Exposition ist das Face to Face mit der Angst. Das heißt, wir gehen mit der Exposition in die Konfrontation mit dem Reiz, der uns Angst macht. Der Begriff kommt aus der Verhaltenstherapie. Die Begriffe Konfrontationsverfahren und Expositionsverfahren sind dasselbe.

Vorgehen in der Psychotherapie:

Als Erstes kommst du zur Ruhe durch eine Entspannung. Dann suchst du das Ding auf, das dir Angst macht. Der Psychotherapeut ist mit dabei, das versteht sich von selbst. Er hilft dir dabei.
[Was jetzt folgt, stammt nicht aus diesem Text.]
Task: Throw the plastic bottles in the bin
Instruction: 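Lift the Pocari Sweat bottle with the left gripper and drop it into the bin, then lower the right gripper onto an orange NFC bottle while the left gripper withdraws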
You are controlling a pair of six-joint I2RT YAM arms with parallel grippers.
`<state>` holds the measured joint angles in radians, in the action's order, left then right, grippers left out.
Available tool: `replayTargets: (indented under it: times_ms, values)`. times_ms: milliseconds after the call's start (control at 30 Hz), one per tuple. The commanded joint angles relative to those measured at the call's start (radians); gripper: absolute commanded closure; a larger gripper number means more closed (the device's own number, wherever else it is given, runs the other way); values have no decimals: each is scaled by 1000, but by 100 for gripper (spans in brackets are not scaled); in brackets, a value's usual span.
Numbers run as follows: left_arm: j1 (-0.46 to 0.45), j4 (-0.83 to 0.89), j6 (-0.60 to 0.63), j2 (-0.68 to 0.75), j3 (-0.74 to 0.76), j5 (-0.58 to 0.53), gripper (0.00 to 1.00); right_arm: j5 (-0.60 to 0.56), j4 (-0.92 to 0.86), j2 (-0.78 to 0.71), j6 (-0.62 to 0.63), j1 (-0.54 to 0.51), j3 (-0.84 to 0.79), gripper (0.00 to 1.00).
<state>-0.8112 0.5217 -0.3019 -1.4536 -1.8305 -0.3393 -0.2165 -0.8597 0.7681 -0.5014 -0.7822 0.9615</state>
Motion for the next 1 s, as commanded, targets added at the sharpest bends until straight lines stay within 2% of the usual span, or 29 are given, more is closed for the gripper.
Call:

Du bleibst so lange in der Übung bis die Angst sich spürbar mindert.

Anwendung:

Nach einer Untersuchung wirst du auf das Objekt vorbereitet. So werden mit dir erst einmal Entspannungsübungen gemacht. Um dich an das Objekt zu begeben, solltest du auch ganz entspannt sein. 

Dann wirst du in einer sicheren Umgebung mit dem Reiz konfrontiert, der dir Angst macht. Das kann eine Spinne sein oder ein hoher Turm oder ein Flugzeug. Je nachdem, vor was du Angst hast. Dabei bist du die ganze Zeit geschützt, das ist klar. So lernst du deine eigenen Stärken kennen und kannst sogeschen bald das Objekt auslachen. Dann nämlich, wenn du vor dem Flugzeug keine Angst mehr hast. 

Anwendungsgebiete:

Das Expositionsverfahren hat sich vor allem bei Angststörungen bewährt. Gerade bei sozialen Phobien zeigt es gute Erfolge. Auch bei der Zwangsstörung kann es helfen. Auch wird das Verfahren schon länger bei Essstörungen eingesetzt. Abhängigkeitserkrankungen werden damit auch bearbeitet.